Sarà quello proposto dallo studio di Michele Santoro e dal canto di Mario Donatiello un viaggio alla ricerca delle origini della canzone napoletana e a tutte le trasformazioni che la stessa ha avuto nel tempo. Erano nei secoli scorsi i cantastorie che trasmettevano i canti popolari facendoli conoscere al popolo.

E’ importante per fissare una data alla nascita della canzone napoletana anche capire quando il dialetto si sia sviluppato.

Nella penisola italica, dopo che per secoli si era parlato solo il latino, nel 1200 cominciarono a prendere forma i vari dialetti. In quel periodo regnava a Napoli Re Federico II. E’ in questo periodo che si trovano i primi versi di un canto popolare un breve testo in napoletano, databile attorno al 1200, contenuto in un codice di verseggiatori del quattrocento conservato nel museo nazionale di Parigi dal titolo: Jesce sole.

Tutti gli storici della canzone napoletana si trovano d’accordo nella contemporaneità della nascita del dialetto e della canzone.

Il dialetto napoletano, con decreto del re Alfonso D’Aragona divenne lingua del Regno, sostituendo il latino nei documenti ufficiali.

Dopo la caduta degli aragonesi, la lingua ufficiale imposta fu quella spagnola.

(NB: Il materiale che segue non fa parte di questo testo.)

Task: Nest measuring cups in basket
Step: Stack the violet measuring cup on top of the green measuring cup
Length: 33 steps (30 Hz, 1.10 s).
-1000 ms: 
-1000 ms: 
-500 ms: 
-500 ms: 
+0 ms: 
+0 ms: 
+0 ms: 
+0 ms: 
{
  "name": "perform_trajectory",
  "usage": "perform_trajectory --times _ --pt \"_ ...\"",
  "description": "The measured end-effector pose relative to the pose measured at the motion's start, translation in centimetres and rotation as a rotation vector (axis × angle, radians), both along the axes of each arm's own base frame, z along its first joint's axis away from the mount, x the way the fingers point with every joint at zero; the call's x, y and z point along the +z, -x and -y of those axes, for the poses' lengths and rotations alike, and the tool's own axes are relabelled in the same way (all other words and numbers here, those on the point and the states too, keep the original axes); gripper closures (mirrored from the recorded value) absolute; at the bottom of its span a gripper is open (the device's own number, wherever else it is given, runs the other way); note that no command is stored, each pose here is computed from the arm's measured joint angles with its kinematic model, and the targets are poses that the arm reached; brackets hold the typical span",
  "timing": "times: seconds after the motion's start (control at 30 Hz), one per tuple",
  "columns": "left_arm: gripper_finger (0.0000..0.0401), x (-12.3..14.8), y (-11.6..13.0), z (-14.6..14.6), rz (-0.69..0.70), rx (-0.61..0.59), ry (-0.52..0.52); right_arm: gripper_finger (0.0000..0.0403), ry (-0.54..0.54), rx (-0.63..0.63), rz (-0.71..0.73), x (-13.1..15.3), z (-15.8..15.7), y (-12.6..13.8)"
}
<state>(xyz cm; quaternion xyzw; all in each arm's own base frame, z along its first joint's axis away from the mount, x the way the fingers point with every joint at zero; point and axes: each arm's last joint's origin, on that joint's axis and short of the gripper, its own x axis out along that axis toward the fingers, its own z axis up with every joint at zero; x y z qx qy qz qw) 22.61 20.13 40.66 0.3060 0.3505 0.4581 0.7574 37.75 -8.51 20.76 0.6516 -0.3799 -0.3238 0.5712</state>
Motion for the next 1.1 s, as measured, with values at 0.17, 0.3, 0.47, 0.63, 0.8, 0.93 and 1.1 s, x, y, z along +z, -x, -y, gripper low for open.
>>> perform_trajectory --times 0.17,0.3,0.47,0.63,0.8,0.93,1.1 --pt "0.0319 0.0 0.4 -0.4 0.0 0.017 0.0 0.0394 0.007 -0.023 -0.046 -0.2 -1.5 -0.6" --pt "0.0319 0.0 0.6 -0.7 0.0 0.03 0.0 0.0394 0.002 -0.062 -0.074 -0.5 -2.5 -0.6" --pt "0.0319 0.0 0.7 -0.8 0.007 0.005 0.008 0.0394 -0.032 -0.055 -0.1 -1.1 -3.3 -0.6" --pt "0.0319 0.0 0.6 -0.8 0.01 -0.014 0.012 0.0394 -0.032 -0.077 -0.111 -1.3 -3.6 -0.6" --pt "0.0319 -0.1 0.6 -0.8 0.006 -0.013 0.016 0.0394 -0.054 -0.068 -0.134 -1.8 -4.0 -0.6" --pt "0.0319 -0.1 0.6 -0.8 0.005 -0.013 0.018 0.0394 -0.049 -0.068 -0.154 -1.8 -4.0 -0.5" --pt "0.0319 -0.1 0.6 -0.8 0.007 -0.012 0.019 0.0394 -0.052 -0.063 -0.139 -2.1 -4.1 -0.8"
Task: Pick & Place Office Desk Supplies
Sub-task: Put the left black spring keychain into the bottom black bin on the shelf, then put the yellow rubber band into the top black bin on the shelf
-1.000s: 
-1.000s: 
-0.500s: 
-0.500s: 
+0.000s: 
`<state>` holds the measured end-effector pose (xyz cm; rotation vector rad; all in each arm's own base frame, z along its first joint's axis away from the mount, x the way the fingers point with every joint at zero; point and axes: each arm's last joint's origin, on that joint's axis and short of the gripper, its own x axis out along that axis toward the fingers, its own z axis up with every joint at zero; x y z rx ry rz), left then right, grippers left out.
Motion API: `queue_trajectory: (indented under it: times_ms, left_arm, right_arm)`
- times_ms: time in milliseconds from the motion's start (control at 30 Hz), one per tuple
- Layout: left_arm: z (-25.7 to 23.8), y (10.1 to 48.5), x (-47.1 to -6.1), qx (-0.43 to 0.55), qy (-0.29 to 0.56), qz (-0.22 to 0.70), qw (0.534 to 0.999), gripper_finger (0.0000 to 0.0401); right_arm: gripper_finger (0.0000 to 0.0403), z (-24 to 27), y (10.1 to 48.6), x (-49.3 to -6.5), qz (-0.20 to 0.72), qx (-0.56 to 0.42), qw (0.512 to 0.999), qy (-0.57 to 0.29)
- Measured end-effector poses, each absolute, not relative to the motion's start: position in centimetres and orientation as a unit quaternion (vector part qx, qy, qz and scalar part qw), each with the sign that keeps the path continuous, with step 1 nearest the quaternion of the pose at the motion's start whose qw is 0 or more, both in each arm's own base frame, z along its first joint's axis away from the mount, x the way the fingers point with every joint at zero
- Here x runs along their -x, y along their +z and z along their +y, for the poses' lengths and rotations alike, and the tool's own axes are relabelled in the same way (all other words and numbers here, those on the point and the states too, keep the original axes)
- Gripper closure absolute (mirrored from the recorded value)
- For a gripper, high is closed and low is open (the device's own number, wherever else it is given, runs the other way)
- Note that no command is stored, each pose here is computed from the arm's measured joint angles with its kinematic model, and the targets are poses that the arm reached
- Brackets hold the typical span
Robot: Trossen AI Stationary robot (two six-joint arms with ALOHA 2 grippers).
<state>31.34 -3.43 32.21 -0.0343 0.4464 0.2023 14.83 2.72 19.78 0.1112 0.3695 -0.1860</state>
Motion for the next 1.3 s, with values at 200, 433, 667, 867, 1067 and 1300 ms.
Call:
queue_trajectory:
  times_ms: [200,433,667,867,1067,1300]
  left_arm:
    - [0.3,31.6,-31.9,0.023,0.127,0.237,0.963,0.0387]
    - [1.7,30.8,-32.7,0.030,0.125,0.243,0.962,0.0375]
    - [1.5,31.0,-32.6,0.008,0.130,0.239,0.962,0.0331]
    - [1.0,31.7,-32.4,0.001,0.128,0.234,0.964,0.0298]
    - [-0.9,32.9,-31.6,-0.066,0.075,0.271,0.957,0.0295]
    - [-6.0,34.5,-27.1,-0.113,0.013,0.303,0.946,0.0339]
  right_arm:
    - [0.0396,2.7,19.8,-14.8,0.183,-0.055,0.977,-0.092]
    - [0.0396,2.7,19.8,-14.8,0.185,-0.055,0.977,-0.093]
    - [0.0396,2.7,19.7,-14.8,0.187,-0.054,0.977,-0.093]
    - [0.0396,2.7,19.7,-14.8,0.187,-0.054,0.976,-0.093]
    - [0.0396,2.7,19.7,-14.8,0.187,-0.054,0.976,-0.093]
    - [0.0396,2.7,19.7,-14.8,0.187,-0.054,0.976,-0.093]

La lingua napoletana per il popolo rimase quella ufficiale, infatti, fu nel cinquecento che trionfò un canto a più voci chiamato “villanella”.

Tutti i canti raccolti e trasmessi a voce sono chiamati “Canti popolari” perché la loro creazione è attribuita all’intero popolo (napoletano) e non a un autore in particolare. In realtà si tratta di componimenti di autori ignoti che si sono poi arricchiti e modificate nel corso degli anni.

In seguito è importante nello studio della canzone popolare napoletana, fare riferimento al “parigino di Mergellina”, Guglielmo Cottrau che per primo, in “Passatempi Musicali”, trascrisse molti canti popolari ascoltati dalla viva voce dei cittadini che se li tramandavano oralmente.

Grazie a Guglielmo e a suo figlio Teodoro, che pubblicò il libro nel 1865, molte canzoni del 1500 e 1600 sono state salvate, diffuse e conosciute anche all’estero (Fenesta Vascia, Michelemmà, Fenesta ca lucive, Lu Guarracino, Cicerenella).

Oggi il “napoletano” è considerato dall’Unesco una vera lingua poiché parlata da milioni di persone e seconda solo all’italiano.